> [Dataset extract]:
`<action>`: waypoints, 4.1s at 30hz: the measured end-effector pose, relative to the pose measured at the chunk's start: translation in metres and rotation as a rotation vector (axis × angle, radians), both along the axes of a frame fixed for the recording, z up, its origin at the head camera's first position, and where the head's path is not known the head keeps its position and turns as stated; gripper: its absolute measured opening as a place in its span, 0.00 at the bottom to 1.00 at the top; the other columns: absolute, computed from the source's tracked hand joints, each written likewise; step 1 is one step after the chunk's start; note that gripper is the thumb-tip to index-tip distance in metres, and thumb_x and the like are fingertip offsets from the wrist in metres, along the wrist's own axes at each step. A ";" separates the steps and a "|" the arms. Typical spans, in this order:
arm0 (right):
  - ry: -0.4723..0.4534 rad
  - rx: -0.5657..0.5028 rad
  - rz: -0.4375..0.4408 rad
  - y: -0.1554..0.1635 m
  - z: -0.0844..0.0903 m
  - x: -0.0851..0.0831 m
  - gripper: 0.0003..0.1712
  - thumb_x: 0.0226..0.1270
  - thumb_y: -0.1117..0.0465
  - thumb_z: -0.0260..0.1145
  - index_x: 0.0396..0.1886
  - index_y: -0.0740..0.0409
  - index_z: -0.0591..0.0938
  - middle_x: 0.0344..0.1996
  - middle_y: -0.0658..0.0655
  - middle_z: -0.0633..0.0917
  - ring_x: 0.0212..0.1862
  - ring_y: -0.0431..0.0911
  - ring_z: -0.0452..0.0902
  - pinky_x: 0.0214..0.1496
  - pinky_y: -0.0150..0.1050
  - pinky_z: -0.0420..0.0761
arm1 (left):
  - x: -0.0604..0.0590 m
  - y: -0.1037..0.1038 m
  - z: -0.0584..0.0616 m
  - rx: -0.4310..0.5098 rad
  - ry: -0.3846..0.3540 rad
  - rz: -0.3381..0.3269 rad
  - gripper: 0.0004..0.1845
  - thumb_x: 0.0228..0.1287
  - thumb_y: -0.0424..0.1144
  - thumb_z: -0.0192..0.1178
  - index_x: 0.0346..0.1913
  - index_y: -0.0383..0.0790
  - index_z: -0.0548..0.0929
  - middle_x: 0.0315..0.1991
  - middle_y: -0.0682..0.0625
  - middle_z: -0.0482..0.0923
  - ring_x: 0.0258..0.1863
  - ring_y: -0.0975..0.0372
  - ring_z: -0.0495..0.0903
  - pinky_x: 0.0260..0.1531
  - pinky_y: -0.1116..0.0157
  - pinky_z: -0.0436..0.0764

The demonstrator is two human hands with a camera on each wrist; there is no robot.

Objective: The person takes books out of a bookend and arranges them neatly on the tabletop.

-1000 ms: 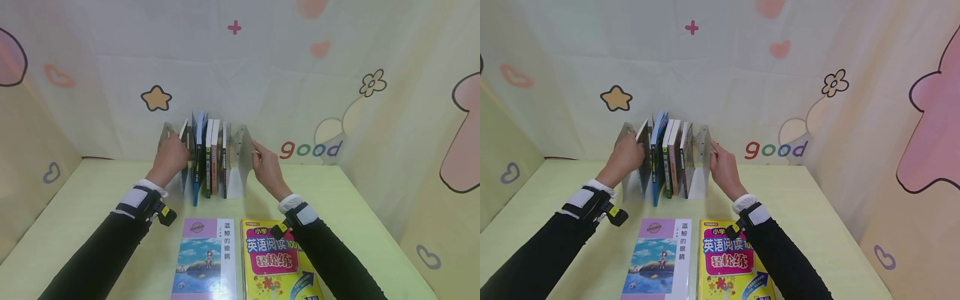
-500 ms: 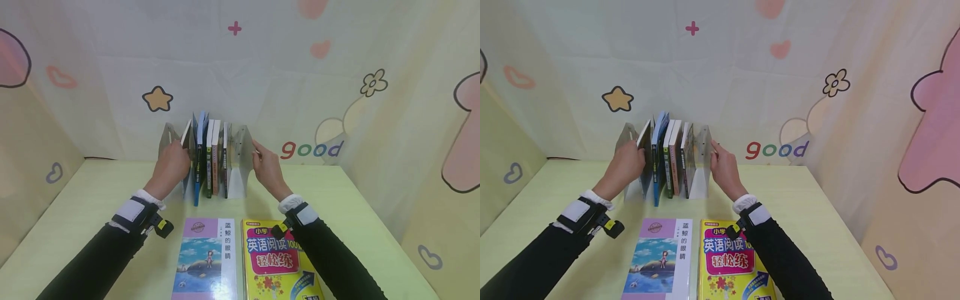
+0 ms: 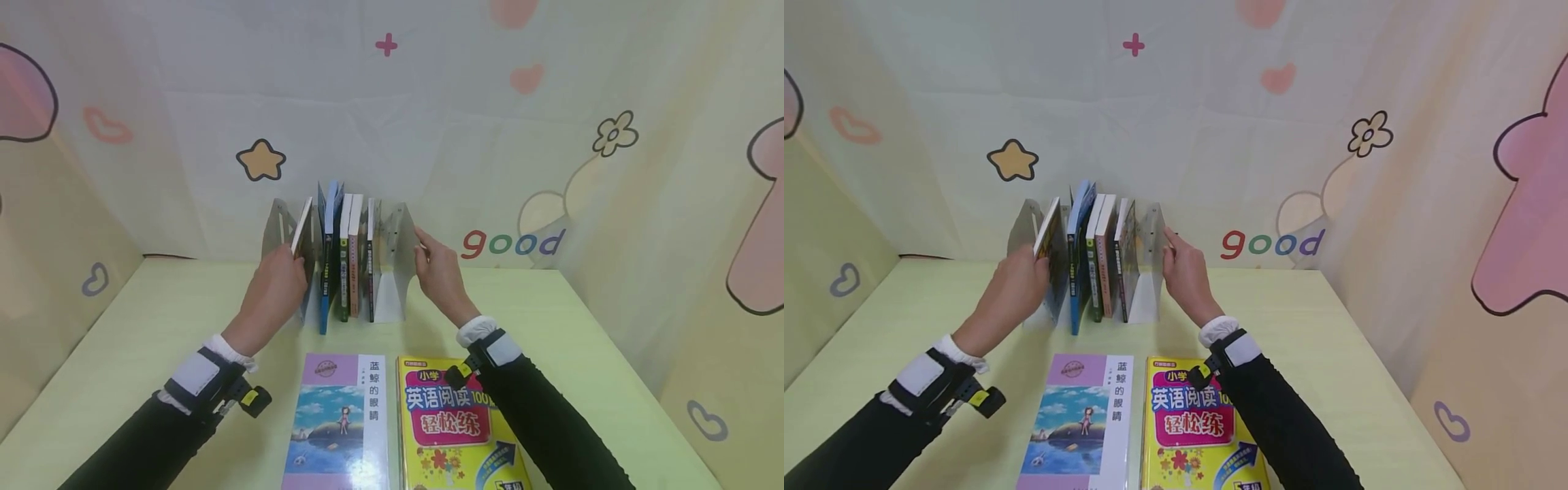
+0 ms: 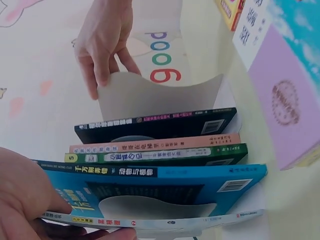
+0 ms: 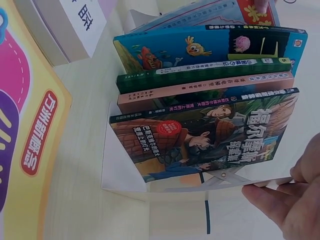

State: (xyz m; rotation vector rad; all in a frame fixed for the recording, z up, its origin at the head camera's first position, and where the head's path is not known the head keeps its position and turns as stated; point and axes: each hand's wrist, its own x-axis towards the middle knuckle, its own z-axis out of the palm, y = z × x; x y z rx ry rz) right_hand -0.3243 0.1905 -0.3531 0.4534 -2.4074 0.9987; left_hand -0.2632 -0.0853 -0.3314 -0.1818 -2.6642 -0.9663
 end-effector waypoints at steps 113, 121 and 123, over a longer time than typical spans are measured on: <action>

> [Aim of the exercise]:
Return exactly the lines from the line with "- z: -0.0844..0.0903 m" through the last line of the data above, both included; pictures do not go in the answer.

> [Task response]:
  - z: -0.0844..0.0903 m
  - x: -0.0851..0.0831 m
  - gripper: 0.0003..0.1712
  - thumb_x: 0.0226..0.1270
  - thumb_y: -0.1117..0.0465
  - thumb_z: -0.0260..0.1145
  - index_x: 0.0396..0.1886
  - index_y: -0.0740..0.0409
  - index_z: -0.0591..0.0938
  - middle_x: 0.0344..0.1996
  - middle_y: -0.0658..0.0655
  - middle_z: -0.0633..0.0917
  - ring_x: 0.0212..0.1862
  - ring_y: -0.0431..0.0911
  - ring_z: -0.0452..0.0902
  - pinky_x: 0.0214..0.1496
  - pinky_y: -0.0150..0.1050
  - pinky_z: -0.0420..0.0761
arm1 (left):
  - x: -0.0604..0.0590 m
  - y: -0.1037..0.1038 m
  - z: -0.0584..0.0616 m
  - rx: -0.4310..0.5098 rad
  - ry: -0.3846..0.3540 rad
  - rz: -0.3381..0.3269 rad
  - gripper: 0.0004..0.1845
  - thumb_x: 0.0228..0.1287
  - thumb_y: -0.0424..0.1144
  - thumb_z: -0.0192..0.1178
  - index_x: 0.0346..0.1913
  - index_y: -0.0383..0.0790
  - index_z: -0.0548..0.0929
  - middle_x: 0.0315..0.1991
  - middle_y: -0.0682..0.0625
  - middle_z: -0.0482..0.0923
  - ring_x: 0.0258..0.1863
  - ring_y: -0.0975..0.0372
  - ring_z: -0.0495..0.0903
  - pinky_x: 0.0260..0.1531
  - pinky_y: -0.1116..0.0157
  - pinky_z: -0.0436..0.0764

The demonstrator is two human hands with a camera on each wrist; there is no robot.

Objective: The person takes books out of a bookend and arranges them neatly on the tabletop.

-1000 ms: 
-500 ms: 
+0 ms: 
+0 ms: 
+0 ms: 

State: (xyz m; rotation vector rad; all in a frame fixed for the recording, z up, its origin at the head camera's first position, and where the head's path is not known the head keeps its position and turns as stated; point and axes: each hand's wrist, its own x-axis towards the middle knuckle, its own z-axis out of the palm, y = z × x; x y z rx ry rz) right_hand -0.3243 0.1905 -0.3531 0.4534 -2.4074 0.9987; left_hand -0.2632 -0.0853 -0.3314 -0.1818 -2.6642 -0.9663
 end-effector waypoints at steps 113, 121 and 123, over a longer time than typical spans are measured on: <action>

The required response has been given in full.